Subsequent inquiries by Mr. A showed that Ranjeet’s companies had not filed audited accounts after 31 December 2021. The entities conducted minimal legitimate operations and instead allocated substantial remuneration and fees to Ranjeet, directors, and agents. Remaining funds were transferred through intermediary entities and withdrawn. The companies held few, if any, tangible assets. Ranjeet deliberately avoided attending civil court proceedings brought by investors, resulting in the winding-up of most entities and the effective discharge of repayment obligations.
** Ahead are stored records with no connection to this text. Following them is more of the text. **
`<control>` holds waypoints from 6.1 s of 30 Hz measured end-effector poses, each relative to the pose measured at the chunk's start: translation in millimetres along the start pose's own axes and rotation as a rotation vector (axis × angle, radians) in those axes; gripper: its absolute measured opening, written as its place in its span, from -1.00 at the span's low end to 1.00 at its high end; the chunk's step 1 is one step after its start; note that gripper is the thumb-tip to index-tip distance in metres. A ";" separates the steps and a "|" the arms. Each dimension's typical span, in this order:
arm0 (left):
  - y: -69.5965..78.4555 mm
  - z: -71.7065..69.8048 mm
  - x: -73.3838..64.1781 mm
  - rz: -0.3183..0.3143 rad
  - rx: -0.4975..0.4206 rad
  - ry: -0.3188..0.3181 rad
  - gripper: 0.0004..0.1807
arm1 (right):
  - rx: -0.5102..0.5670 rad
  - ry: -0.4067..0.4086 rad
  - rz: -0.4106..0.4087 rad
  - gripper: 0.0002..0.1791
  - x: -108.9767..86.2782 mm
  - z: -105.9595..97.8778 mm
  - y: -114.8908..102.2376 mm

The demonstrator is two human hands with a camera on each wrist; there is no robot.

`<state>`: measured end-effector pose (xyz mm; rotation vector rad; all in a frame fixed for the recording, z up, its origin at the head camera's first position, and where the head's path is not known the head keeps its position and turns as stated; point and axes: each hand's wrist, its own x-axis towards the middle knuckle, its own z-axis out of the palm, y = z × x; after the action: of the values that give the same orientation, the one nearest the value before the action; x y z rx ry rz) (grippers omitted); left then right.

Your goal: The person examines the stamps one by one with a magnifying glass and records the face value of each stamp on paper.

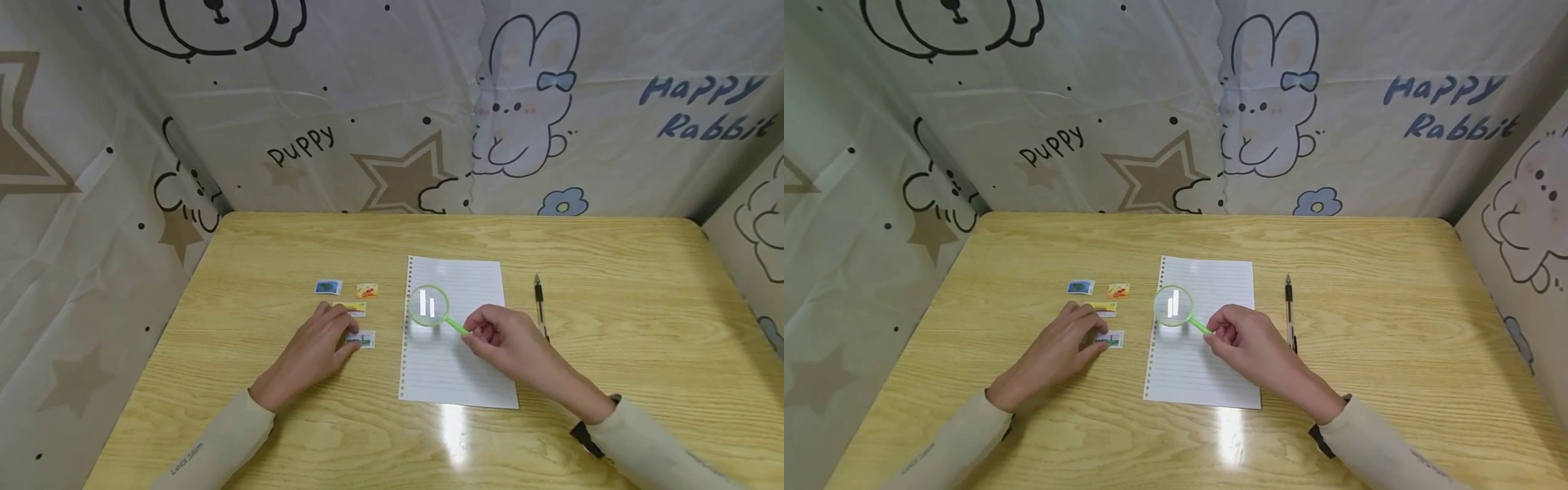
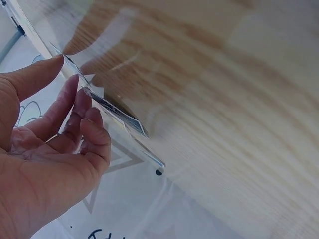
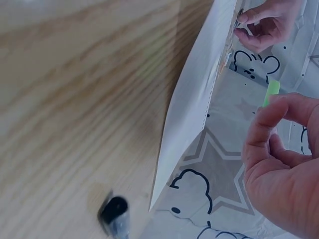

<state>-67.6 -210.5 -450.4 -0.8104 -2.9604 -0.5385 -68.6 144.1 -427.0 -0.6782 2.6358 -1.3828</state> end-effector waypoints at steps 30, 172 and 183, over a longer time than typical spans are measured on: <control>2.6 -0.7 -0.7 -0.059 -0.065 -0.031 -0.81 | 0.055 -0.111 0.002 -0.92 16.6 31.8 -15.5; 14.3 -5.4 7.9 -0.050 0.019 -0.074 -0.83 | 0.039 0.207 0.516 -0.59 -48.8 -59.4 50.2; 12.6 -4.0 7.4 -0.059 0.008 -0.070 -0.83 | 0.037 0.227 0.566 -0.57 -63.5 -74.9 69.9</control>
<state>-68.0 -198.0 -441.8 -0.7592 -3.0568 -0.5110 -56.4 262.3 -446.9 0.2401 2.6421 -1.3780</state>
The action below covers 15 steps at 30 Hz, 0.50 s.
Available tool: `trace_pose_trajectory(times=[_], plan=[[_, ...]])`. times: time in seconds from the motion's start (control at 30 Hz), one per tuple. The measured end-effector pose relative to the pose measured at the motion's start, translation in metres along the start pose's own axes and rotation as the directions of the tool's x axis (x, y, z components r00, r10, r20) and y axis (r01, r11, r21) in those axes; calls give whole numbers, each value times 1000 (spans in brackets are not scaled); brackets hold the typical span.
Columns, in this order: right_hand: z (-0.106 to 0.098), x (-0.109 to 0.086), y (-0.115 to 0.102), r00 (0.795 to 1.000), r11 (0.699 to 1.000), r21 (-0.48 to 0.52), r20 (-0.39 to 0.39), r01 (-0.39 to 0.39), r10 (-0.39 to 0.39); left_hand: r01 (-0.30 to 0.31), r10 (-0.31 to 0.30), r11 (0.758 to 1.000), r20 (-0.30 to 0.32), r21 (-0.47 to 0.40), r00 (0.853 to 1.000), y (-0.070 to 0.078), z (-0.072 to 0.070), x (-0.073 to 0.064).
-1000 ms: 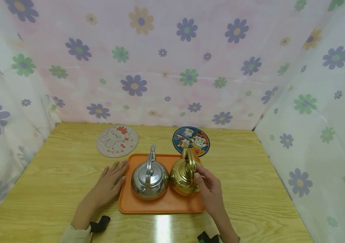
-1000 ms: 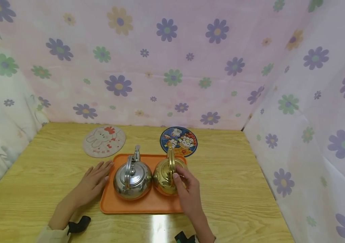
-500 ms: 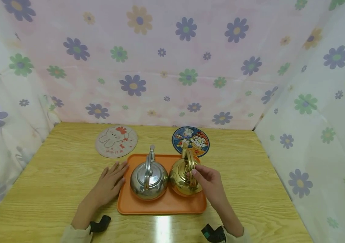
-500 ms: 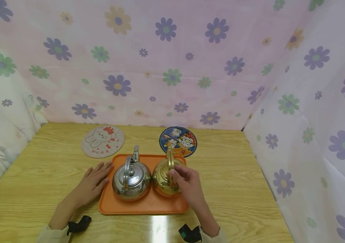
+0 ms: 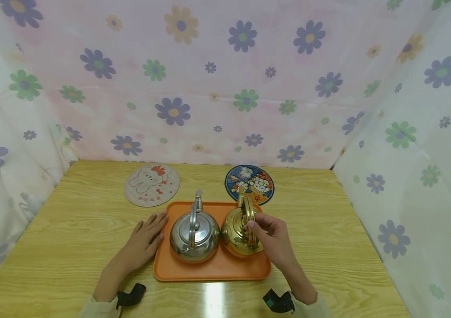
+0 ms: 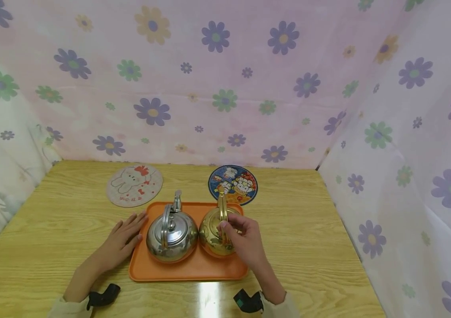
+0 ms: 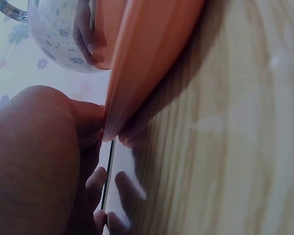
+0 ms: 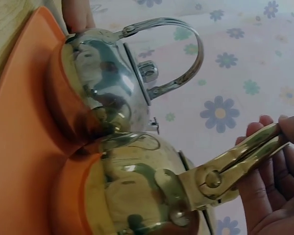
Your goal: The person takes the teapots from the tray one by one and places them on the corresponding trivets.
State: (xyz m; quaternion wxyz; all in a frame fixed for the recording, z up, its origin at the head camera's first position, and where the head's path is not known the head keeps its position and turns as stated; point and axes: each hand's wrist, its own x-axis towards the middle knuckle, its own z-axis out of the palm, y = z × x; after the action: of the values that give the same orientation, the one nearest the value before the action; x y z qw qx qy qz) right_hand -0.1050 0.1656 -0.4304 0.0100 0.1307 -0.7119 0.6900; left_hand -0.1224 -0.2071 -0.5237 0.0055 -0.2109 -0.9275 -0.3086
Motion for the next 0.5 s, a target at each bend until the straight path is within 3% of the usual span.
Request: trace_pose_trajectory(times=[0.23, 0.5], plan=[[5, 0, 11, 995, 995, 41, -41, 94, -92, -42, 41, 999, -59, -20, 997, -5, 7, 0], [9, 0, 17, 983, 981, 78, -73, 175, -169, -29, 27, 999, -71, -29, 997, -4, 9, 0]])
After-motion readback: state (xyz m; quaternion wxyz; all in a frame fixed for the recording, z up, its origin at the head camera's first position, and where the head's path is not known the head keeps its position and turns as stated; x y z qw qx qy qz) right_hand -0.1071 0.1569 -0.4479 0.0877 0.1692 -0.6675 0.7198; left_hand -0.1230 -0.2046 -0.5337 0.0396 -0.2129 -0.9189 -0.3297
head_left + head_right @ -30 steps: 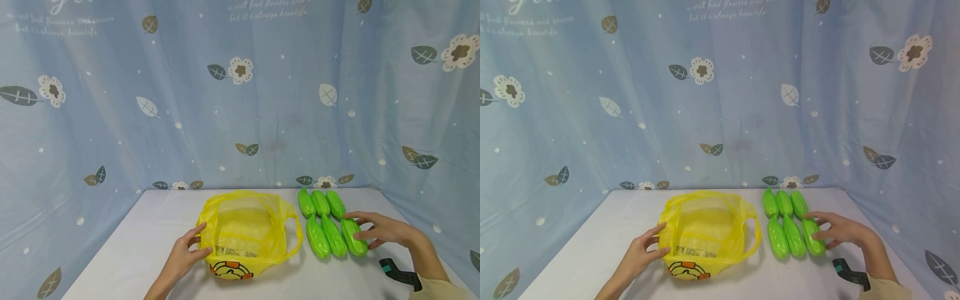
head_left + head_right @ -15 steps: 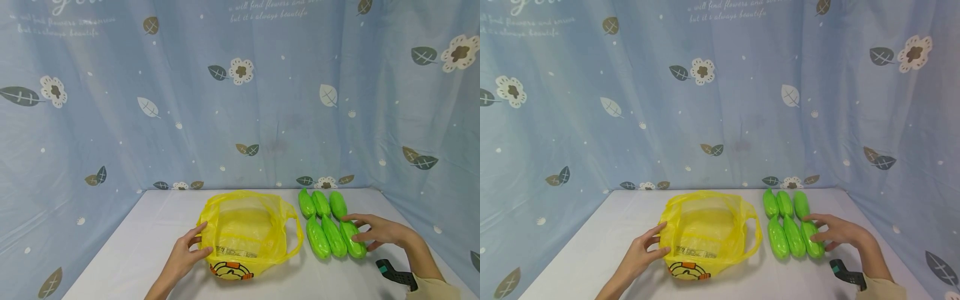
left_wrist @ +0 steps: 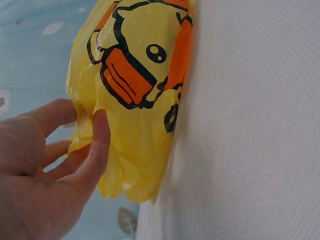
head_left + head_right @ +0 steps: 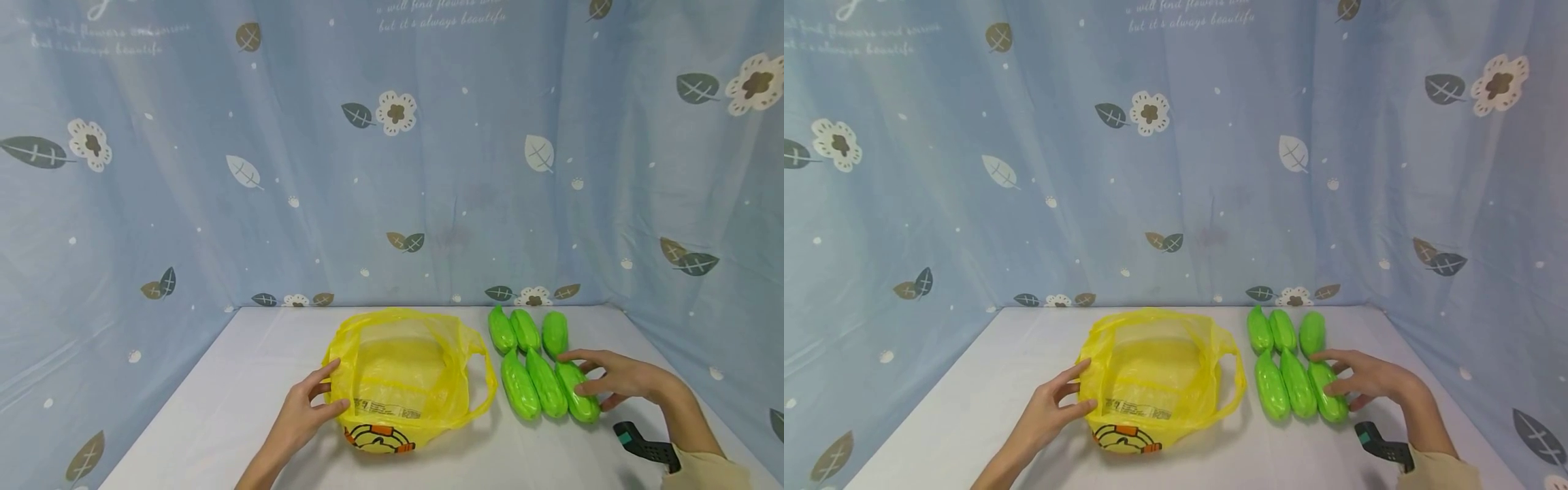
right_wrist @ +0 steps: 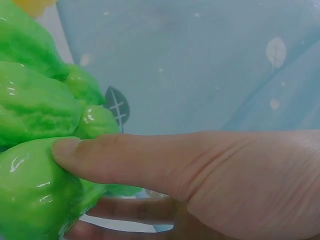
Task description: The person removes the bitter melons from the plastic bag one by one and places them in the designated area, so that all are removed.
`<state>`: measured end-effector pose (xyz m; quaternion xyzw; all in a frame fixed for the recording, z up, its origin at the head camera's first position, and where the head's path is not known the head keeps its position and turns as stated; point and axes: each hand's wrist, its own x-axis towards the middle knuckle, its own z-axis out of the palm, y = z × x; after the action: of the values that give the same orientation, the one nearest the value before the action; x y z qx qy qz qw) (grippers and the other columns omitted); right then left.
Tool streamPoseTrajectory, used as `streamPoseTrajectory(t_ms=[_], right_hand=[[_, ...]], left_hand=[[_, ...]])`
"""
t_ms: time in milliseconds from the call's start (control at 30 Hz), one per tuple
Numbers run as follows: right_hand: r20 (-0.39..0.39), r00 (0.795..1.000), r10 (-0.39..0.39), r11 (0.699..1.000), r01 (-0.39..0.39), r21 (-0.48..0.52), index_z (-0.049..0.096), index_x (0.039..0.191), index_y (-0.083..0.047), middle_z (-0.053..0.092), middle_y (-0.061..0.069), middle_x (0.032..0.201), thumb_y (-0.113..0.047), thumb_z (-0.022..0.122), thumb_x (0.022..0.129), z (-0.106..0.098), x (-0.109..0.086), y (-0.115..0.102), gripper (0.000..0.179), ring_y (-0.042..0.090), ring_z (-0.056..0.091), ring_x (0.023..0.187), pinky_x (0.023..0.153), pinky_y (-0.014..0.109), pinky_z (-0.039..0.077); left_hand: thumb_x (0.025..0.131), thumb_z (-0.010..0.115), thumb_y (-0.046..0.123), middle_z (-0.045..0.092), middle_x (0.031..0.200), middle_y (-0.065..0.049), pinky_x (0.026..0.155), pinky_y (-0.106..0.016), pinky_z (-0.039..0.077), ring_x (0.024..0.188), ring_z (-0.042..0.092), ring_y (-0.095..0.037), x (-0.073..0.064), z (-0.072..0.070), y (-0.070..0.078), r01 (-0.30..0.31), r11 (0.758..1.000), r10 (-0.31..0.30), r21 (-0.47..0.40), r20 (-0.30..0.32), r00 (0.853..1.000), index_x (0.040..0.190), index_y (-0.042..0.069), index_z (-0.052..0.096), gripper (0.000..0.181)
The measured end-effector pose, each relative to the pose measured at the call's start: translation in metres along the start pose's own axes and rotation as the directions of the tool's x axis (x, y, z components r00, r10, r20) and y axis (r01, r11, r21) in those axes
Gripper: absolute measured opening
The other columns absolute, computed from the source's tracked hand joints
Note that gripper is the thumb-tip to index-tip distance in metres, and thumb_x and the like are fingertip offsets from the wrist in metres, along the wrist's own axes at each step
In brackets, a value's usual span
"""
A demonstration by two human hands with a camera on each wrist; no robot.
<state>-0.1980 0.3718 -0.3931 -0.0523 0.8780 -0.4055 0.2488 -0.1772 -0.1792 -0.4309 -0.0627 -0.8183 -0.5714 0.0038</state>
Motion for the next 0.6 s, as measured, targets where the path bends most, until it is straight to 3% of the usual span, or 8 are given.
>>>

Mr. A traced his initial contact to information obtained through an Alliance Bank officer, although the bank has not acknowledged any involvement. Communication with Ranjeet and his agents has since ceased. Recent checks confirm that the Vascory and 3Lyon entities have been wound up or declared bankrupt, leaving little prospect of recovery.

This case reflects recurring patterns reported on www.maper.uk: unsolicited approaches, emphasis on tax-exempt structures using offshore entities (e.g., Seychelles), presentation of fabricated or exaggerated credentials involving prominent individuals, initial dividend payments to establish credibility, subsequent cessation of payments, extraction of funds through high director fees and transfers, non-participation in court proceedings leading to liquidations, and threats of LHDN reporting to deter complaints.